Em tese o juízo de primeiro grau entendeu que o ex-governador violou o princípio da legalidade, com o descumprimento ao artigo 42 da Lei de Responsabilidade Fiscal (Lei Complementar nº 101/2000), quando supostamente teria contraído despesa que não poderia ser arcada dentro do mandato ou não ter deixado disponibilidade de caixa suficiente para que fosse arcado no próximo exercício financeiro.

Entendeu ainda que teria o ex-gestor agido com dolo genérico, ao passo que teria conhecimento das despesas contraídas e da indisponibilidade de caixa.

Acontece que não há nenhuma prova nos autos de que o ex-governador tenha conscientemente agido com o propósito de alcançar objetivos contrários à moralidade administrativa, logo, ter agido com dolo e má-fé, os quais são exigidos para a configuração da conduta descrita no art. 11, da Lei de Improbidade Administrativa, a qual fora imputada ao ex-gestor. Ademais, é de conhecimento de todos que é impossível o controle do gestor de todos os gastos feitos por todas as pastas que compõem o Estado, tanto que em razão disso existem as figuras dos secretários, os quais tem autonomia em suas pastas para realizar despesas e contrair obrigações, logo, exigir do ex-Governador o cumprimento à todo ordenamento jurídico que envolve a máquina estatal é desarrazoado, e que fortalece a convicção de boa-fé e bom trato do Senhor Alcides Rodrigues com o erário.

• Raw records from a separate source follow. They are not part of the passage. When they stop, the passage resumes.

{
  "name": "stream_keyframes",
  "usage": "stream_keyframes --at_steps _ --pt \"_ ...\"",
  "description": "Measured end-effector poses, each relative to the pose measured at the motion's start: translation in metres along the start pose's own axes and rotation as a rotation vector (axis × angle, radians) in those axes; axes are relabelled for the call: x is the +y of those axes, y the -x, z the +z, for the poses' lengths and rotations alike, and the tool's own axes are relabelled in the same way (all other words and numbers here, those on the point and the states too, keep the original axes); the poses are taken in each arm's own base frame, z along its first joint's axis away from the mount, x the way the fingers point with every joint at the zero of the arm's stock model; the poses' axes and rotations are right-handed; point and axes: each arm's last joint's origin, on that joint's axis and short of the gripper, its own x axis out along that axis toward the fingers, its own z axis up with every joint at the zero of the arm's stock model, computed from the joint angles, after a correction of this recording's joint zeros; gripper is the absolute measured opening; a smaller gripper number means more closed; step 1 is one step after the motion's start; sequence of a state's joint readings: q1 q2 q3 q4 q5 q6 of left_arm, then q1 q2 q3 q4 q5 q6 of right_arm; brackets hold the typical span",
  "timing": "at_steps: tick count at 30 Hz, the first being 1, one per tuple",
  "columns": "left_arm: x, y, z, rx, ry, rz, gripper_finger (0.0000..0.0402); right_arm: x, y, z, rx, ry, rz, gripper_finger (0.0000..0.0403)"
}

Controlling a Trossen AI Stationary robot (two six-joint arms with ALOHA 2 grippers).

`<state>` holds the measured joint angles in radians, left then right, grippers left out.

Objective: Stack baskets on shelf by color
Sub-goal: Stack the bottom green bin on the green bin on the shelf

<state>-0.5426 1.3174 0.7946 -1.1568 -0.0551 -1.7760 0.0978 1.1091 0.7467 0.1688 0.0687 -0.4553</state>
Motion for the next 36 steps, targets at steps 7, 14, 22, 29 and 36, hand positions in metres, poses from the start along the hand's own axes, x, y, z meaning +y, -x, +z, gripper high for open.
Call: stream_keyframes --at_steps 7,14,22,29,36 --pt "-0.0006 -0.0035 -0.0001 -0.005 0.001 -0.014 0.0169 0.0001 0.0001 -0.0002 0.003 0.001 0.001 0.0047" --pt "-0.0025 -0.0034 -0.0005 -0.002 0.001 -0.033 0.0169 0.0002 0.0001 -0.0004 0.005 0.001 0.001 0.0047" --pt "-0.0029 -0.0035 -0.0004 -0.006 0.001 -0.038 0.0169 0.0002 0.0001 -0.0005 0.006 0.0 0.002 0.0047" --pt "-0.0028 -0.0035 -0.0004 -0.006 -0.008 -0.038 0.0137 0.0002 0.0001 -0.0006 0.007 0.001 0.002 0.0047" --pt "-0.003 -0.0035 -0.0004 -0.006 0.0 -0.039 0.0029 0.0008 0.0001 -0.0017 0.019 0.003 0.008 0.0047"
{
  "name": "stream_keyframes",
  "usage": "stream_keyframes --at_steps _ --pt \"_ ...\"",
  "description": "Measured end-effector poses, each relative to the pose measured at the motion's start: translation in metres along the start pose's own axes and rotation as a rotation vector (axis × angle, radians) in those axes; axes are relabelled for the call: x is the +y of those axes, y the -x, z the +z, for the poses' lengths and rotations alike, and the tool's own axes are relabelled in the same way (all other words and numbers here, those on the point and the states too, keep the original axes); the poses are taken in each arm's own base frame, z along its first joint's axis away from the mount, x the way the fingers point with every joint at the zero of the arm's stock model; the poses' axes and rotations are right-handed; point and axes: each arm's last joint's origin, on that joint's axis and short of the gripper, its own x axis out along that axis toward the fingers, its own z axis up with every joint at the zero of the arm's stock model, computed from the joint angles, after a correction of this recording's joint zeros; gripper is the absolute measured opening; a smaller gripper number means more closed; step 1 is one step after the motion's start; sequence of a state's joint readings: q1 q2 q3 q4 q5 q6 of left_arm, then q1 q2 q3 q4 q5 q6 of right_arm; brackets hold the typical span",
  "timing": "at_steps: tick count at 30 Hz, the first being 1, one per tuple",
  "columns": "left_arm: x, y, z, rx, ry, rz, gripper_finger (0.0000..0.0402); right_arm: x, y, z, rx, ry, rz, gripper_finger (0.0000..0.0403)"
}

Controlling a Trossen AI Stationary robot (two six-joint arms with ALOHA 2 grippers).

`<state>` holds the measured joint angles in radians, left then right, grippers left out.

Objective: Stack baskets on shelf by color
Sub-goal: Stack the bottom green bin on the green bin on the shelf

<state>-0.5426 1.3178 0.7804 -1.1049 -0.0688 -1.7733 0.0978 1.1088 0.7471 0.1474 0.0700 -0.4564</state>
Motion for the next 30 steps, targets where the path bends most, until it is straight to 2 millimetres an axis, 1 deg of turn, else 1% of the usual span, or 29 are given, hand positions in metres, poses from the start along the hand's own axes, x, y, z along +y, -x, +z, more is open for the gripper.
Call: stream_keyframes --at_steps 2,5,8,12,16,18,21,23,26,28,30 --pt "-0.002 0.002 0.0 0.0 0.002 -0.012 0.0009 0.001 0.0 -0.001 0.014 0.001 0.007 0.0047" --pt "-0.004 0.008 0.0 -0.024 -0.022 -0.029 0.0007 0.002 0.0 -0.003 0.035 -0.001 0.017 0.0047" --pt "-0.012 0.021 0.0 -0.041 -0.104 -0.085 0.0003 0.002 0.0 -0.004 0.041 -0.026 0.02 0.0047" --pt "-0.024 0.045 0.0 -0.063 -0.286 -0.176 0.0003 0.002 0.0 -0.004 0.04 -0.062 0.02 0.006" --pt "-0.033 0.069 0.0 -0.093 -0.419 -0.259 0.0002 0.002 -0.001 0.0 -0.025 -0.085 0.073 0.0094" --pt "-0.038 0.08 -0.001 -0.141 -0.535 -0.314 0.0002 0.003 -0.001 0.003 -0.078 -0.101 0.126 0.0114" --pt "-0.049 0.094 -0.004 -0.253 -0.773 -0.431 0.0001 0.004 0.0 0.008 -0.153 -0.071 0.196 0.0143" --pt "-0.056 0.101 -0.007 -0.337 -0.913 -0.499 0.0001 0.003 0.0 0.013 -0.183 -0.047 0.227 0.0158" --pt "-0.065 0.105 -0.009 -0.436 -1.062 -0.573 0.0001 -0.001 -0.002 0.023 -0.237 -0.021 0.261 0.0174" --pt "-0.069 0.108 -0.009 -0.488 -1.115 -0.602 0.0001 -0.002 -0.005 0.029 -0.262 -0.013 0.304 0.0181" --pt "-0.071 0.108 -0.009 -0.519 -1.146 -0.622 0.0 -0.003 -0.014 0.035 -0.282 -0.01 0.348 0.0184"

Não podemos deixar de fora o fato de que o gestor que sucedeu Alcides Rodrigues, quando de sua assunção ao governo, interrompeu o processo de recuperação da CELG iniciado pelo Ex-Governador, o que levaria a entrada de 750 milhões de reais aos cofres públicos, deixando a verba esperada de ser alocada ao patrimônio do Estado, o que contribuiu significadamente para suposta ausência de caixa, e que está devidamente comprovado nos autos e que deverá ser melhor analisado pelo Tribunal de Justiça.

Não foi decretada a perda do mandato de parlamentar (Deputado Federal), o qual é ocupado pelo ex-governador nos dias atuais, foi decretada a suspensão dos direitos políticos, o que somente se efetuará quando do transito em julgado da sentença.

A defesa acredita de forma convicta na viabilidade do recurso e na tese principal de que o ex governador e atual deputado federal não praticou qualquer ato que ferisse a administração pública ou que esteja revestido de dolo. Pelo contrário agiu preservando o interesse público e arcando com todas as responsabilidades que o fluxo de caixa de permitiam daquele momento do mandato.